Following on from first efforts with Journal of Arachnology described on iPhylo, I've added Psyche to my OpenURL resolver. Psyche is the journal of the Cambridge Entomological Club. What makes it easy to add is that there are full text PDFs available for most articles, Jonathan Rees has created a series of XML files for each issue (e.g., 103.xml), listing metadata for each article, and the URLs for the PDFs are easy to construct from the metadata. So, it was simply a case of harvesting the XML files, extracting the metadata, and adding this to a local MySQL database.

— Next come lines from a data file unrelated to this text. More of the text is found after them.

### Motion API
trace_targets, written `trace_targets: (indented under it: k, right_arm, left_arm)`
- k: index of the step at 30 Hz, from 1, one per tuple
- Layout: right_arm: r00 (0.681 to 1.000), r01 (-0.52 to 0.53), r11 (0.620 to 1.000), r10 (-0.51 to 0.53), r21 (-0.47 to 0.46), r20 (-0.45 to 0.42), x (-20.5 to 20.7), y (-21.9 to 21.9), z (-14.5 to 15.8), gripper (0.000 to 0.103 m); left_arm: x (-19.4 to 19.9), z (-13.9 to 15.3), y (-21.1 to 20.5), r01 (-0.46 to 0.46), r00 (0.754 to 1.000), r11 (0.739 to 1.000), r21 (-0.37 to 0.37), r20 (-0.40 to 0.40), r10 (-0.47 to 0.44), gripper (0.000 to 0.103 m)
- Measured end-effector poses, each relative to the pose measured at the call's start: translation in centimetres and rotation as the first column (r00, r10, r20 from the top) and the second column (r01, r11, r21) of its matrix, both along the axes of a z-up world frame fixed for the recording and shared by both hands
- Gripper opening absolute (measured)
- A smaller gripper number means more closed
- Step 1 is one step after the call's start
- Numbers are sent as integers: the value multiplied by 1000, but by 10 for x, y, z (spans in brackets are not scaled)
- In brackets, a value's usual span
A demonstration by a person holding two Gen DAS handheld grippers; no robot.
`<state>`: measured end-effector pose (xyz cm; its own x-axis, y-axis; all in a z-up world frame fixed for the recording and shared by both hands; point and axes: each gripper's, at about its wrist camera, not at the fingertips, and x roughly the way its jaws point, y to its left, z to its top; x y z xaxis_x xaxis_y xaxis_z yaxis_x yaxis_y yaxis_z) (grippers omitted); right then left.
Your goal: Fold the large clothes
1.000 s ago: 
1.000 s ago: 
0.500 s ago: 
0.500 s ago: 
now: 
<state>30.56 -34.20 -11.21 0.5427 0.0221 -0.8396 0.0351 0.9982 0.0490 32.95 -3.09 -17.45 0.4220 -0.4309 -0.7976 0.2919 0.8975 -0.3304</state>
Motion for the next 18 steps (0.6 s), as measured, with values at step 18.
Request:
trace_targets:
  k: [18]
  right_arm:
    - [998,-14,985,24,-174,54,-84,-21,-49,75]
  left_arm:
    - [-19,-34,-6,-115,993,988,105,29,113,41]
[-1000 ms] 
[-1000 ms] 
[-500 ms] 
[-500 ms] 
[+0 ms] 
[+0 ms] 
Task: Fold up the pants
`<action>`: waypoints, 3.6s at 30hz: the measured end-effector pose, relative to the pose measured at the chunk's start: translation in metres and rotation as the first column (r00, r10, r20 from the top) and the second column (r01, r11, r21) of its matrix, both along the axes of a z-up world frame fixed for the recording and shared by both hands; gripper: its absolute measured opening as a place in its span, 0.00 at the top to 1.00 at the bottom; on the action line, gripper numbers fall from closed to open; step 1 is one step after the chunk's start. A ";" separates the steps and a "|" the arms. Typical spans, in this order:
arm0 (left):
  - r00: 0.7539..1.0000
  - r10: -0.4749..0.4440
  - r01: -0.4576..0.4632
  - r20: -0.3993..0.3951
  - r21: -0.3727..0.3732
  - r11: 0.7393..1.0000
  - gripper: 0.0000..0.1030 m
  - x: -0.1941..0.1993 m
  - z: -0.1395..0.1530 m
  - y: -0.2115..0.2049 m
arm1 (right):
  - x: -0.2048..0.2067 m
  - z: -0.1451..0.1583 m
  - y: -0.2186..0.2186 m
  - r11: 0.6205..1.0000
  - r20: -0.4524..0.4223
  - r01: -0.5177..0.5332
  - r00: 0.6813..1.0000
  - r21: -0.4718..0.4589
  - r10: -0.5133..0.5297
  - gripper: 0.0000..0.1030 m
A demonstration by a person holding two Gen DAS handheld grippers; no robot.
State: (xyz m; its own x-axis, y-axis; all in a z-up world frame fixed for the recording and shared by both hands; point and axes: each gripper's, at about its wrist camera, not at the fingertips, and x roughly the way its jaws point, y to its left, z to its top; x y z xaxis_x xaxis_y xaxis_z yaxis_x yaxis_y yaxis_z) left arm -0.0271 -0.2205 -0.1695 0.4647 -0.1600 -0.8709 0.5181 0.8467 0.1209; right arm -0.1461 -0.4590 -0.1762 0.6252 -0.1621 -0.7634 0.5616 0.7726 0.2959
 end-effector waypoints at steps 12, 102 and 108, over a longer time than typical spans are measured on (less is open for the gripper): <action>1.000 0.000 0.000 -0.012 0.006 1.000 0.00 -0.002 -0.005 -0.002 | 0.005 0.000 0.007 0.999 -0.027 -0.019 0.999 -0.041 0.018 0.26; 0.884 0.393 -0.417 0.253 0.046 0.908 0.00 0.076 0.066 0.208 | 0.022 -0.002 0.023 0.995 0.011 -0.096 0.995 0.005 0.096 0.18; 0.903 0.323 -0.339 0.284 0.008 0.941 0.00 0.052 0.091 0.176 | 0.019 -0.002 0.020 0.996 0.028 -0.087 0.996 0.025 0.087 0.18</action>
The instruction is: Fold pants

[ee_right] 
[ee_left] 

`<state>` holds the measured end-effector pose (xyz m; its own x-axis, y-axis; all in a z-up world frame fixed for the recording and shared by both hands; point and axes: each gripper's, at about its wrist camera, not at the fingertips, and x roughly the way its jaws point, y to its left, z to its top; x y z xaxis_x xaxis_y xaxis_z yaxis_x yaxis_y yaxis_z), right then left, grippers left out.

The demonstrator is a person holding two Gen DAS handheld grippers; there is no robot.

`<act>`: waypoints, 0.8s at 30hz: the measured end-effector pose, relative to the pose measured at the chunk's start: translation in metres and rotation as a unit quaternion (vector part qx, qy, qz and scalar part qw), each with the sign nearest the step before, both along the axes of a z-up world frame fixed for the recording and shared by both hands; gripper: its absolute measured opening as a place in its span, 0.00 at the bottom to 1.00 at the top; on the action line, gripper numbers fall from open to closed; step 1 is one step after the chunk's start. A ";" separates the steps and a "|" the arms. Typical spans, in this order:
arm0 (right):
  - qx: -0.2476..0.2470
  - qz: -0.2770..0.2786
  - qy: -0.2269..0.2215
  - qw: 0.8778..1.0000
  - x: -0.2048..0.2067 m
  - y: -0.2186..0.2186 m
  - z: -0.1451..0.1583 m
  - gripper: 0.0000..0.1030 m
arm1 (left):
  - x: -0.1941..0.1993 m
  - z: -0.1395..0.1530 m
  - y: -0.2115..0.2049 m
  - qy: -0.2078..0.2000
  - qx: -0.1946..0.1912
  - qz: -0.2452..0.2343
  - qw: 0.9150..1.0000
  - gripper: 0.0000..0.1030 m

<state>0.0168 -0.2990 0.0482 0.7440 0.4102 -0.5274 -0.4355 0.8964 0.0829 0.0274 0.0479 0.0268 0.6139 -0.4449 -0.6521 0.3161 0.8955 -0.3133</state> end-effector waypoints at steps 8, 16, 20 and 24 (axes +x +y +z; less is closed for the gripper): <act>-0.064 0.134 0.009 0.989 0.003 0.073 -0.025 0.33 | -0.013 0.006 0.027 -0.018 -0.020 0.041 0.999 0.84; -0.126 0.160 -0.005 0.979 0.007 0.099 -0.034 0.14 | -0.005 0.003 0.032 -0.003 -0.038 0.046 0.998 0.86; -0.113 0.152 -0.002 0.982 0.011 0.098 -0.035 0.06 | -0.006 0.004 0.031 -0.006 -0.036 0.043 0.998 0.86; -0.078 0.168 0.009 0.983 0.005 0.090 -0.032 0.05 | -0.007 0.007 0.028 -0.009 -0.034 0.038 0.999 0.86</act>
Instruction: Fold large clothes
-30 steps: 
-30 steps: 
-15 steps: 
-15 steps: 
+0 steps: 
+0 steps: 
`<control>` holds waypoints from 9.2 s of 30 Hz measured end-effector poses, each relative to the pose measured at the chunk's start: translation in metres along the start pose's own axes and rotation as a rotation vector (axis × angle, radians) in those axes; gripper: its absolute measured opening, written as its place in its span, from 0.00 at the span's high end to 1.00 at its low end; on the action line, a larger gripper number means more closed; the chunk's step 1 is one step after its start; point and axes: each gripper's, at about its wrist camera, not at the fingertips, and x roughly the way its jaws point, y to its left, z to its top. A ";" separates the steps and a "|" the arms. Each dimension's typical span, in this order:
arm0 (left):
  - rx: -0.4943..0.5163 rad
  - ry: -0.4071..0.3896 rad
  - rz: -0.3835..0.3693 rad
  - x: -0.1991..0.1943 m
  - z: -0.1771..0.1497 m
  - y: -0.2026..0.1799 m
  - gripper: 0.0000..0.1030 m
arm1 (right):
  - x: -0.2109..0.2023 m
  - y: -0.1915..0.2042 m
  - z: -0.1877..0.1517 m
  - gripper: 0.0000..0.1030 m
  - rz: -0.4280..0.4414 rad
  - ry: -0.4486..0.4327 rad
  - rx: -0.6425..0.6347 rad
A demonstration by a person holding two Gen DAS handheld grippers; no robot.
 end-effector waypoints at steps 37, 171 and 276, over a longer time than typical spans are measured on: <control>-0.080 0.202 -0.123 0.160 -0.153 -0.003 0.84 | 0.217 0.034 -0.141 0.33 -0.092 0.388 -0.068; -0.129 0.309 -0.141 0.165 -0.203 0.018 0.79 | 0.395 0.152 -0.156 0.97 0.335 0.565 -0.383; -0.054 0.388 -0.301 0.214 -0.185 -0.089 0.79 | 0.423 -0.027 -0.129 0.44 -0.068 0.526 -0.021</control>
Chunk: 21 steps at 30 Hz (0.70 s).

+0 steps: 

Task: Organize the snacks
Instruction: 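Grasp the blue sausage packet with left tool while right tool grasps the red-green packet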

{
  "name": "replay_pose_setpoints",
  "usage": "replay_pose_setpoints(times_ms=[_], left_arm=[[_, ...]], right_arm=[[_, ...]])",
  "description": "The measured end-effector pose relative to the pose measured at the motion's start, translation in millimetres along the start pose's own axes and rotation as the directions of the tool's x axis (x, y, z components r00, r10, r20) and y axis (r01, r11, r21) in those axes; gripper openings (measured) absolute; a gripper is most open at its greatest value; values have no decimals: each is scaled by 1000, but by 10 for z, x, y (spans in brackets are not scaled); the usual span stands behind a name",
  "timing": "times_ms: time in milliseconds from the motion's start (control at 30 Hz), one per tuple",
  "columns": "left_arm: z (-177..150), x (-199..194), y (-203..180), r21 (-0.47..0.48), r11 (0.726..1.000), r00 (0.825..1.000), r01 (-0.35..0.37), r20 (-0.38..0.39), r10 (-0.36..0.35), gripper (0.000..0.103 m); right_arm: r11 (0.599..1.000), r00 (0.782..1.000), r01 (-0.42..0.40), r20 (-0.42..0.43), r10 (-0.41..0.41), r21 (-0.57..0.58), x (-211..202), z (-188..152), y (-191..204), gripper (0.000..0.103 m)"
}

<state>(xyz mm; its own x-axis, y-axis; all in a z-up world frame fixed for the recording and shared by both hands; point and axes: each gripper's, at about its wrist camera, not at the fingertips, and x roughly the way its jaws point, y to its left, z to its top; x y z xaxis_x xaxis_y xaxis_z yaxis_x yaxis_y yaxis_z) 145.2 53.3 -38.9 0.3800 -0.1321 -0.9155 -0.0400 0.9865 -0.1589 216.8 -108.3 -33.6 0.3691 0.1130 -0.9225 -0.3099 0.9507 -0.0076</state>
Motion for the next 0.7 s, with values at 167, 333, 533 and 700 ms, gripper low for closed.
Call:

There were some minor "gotchas", such as the presence of entities in the XML (e.g. é for the character é). These weren't declared, so I needed to stick these into each XML file:


<!ENTITY aelig    "&#230;" >
<!ENTITY ldquo    "&#8220;">
<!ENTITY rdquo    "&#8221;">
<!ENTITY lsquo    "&#8220;">
<!ENTITY rsquo    "&#8221;">
<!ENTITY ouml     "&#246;">
<!ENTITY uuml     "&#252;">
<!ENTITY mdash    "&#8212;">
<!ENTITY eacute   "&#233;">
<!ENTITY euml     "&#235;">
<!ENTITY oelig    "&#339;">
<!ENTITY OElig    "&#338;">
<!ENTITY AElig    "&#198;">
<!ENTITY acir     "&#226;">
<!ENTITY oacute   "&#243;">
<!ENTITY iacute   "&#237;">
<!ENTITY aacute   "&#225;">
<!ENTITY ndash    "&#8211;">
<!ENTITY atilde   "&#227;">
<!ENTITY uacute   "&#250;">
<!ENTITY auml     "&#228;">
<!ENTITY ocirc    "&#244;">

Now, my OpenURL resolver will check if you are trying to resolve a link to an article in Pysche, and if it knows where the PDF is you will be taken there. For example, this link http://bioguid.info/openurl.php?sid=paracite&aulast=Gardner&aufirst=B&atitle=Observations on three species of Phidippus jumping spiders (Araneae: Salticidae)&title=Psyche, Camb.&date=1965&year=1965&volume=72&spage=133&epage=147 goes to the PDF of this paper on Phidippus.

Monday 23 April 2007

Blank nodes for specimens without URI

Some specimens in GenBank can be easily linked to an external record via a URI (albeit one I've constructed), but for many GenBank sequences the specimen is either so poorly described, or doesn't have a digital representation, that simply linking to a URI is not possible. After playing with generating my own URIs for records in a local MySQL database of specimens, it occurred to be (eventually) that blank nodes might be a useful way to handle these. That is, a node in the RDF that has no URI, but to which all the information about that specimen is linked. The diagram on the right shows the model. In RDF/XML, it would look something like this:


<bioguid:voucher rdf:parseType="Resource">
   <rdf:type rdf:resource="http://bioguid.info/schema/0.1/Specimen"/>
   <darwin:Country>Nicaragua</darwin:Country>
   <darwin:Locality>Rio San Juan, 10deg56'N 84deg18'W</darwin:Locality>
   <geo:lat>10.93</geo:lat>
   <geo:long>-84.3</geo:long>
   <dc:title>OMNH 33325</dc:title>
</bioguid:voucher>

The original GenBank record is DQ502492.
In the absence of a URI, we make statements such as "the specimen with the title 'OMNH 33325'".